### [Input records]
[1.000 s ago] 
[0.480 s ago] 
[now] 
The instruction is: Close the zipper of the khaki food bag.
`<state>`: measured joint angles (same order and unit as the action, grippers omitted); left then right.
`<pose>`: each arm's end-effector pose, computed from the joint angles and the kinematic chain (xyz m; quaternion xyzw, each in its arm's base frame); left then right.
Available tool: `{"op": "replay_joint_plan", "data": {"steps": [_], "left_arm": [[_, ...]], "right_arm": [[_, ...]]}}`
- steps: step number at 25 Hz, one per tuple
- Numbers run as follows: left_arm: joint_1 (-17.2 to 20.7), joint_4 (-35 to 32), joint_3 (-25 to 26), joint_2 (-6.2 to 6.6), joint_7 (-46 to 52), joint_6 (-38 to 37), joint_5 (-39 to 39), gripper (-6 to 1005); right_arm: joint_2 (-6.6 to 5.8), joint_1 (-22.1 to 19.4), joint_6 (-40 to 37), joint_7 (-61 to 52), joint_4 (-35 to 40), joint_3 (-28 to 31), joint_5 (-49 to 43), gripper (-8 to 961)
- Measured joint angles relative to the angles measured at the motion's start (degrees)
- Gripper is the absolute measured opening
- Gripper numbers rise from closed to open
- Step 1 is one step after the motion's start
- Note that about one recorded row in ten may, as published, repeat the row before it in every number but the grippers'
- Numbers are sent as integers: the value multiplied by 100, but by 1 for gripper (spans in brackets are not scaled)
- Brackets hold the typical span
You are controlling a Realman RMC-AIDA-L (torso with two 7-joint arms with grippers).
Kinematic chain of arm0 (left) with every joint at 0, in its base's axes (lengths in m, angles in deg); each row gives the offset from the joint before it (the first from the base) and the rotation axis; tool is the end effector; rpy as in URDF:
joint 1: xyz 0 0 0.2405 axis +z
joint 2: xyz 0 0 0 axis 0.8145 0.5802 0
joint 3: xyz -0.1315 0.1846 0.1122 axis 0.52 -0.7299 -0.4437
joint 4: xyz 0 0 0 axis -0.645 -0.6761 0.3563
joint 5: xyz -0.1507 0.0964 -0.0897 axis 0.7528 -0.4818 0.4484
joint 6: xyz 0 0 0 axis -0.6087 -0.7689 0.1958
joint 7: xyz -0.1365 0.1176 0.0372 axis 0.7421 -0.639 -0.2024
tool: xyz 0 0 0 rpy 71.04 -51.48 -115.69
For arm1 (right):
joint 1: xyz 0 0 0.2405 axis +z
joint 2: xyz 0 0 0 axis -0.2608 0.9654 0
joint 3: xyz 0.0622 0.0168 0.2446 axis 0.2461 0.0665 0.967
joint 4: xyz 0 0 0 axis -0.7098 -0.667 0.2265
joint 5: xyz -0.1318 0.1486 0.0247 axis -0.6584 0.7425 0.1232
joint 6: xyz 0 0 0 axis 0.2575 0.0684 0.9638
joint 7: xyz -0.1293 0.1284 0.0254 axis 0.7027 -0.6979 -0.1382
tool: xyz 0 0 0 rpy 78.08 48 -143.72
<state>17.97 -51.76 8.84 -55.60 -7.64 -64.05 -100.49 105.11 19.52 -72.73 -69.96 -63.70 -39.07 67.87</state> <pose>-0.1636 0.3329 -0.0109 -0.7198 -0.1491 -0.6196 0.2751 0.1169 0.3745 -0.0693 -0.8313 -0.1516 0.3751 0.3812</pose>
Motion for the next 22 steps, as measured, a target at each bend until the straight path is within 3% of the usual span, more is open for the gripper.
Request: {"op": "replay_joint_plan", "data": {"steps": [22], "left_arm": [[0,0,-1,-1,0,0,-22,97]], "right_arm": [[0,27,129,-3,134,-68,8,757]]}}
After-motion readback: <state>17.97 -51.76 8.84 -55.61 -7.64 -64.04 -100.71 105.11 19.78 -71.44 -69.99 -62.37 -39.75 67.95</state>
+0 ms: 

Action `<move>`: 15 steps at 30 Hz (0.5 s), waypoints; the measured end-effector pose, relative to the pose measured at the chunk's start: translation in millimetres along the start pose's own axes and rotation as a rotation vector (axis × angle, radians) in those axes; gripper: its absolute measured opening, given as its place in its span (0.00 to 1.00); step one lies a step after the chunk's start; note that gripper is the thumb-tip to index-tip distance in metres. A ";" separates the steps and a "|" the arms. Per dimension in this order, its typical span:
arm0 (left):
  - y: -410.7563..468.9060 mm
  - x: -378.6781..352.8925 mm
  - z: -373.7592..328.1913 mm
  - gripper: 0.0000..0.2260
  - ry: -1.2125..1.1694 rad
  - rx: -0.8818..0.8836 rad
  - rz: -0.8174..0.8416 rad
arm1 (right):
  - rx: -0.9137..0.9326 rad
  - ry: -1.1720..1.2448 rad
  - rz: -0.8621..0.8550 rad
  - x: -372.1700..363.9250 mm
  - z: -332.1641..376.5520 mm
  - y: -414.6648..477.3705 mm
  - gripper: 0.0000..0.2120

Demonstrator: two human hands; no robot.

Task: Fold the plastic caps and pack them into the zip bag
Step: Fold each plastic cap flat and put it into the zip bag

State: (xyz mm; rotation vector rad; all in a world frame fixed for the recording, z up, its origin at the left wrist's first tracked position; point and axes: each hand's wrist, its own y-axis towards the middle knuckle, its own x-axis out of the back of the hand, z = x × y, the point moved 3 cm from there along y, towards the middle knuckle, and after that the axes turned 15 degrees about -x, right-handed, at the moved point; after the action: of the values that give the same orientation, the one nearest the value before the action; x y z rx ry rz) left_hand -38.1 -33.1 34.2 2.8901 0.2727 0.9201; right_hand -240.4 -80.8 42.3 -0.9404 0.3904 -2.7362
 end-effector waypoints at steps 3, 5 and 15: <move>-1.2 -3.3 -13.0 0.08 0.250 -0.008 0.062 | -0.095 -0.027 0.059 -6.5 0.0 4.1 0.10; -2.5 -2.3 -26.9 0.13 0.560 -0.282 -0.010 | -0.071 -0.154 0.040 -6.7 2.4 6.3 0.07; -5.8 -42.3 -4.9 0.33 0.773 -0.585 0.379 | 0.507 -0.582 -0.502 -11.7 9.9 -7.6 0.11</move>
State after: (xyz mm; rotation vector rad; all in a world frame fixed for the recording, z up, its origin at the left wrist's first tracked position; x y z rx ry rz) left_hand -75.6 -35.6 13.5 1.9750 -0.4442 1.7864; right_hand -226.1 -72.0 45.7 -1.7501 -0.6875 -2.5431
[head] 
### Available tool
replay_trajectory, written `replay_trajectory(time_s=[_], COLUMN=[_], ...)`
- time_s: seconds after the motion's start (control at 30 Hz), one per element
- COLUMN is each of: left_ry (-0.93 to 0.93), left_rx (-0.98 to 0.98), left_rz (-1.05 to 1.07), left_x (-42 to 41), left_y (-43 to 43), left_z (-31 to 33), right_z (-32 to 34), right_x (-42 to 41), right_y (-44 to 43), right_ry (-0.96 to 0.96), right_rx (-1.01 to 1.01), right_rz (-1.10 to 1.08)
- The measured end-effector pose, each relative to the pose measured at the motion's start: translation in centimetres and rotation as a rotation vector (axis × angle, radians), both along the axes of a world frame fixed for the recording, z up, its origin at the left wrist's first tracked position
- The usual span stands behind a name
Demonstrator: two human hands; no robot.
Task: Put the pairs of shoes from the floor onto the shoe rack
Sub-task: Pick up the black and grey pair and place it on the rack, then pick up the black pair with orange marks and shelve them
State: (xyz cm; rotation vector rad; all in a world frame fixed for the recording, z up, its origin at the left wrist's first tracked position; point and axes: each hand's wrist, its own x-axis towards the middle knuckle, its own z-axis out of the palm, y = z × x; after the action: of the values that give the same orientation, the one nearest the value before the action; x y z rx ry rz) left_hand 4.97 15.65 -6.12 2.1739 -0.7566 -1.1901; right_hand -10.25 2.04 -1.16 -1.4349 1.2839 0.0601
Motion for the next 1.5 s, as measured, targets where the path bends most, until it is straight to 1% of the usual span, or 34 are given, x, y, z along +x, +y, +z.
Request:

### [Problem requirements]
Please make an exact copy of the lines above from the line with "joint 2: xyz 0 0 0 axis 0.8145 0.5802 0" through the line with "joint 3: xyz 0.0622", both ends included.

### [Reply to the task]
joint 2: xyz 0 0 0 axis 0.8145 0.5802 0
joint 3: xyz -0.1315 0.1846 0.1122 axis 0.52 -0.7299 -0.4437
joint 4: xyz 0 0 0 axis -0.645 -0.6761 0.3563
joint 5: xyz -0.1507 0.0964 -0.0897 axis 0.7528 -0.4818 0.4484
joint 6: xyz 0 0 0 axis -0.6087 -0.7689 0.1958
joint 7: xyz -0.1365 0.1176 0.0372 axis 0.7421 -0.639 -0.2024
tool: xyz 0 0 0 rpy 71.04 -51.48 -115.69
For arm1 (right):
joint 1: xyz 0 0 0.2405 axis +z
joint 2: xyz 0 0 0 axis -0.2608 0.9654 0
joint 3: xyz 0.0622 0.0168 0.2446 axis 0.2461 0.0665 0.967

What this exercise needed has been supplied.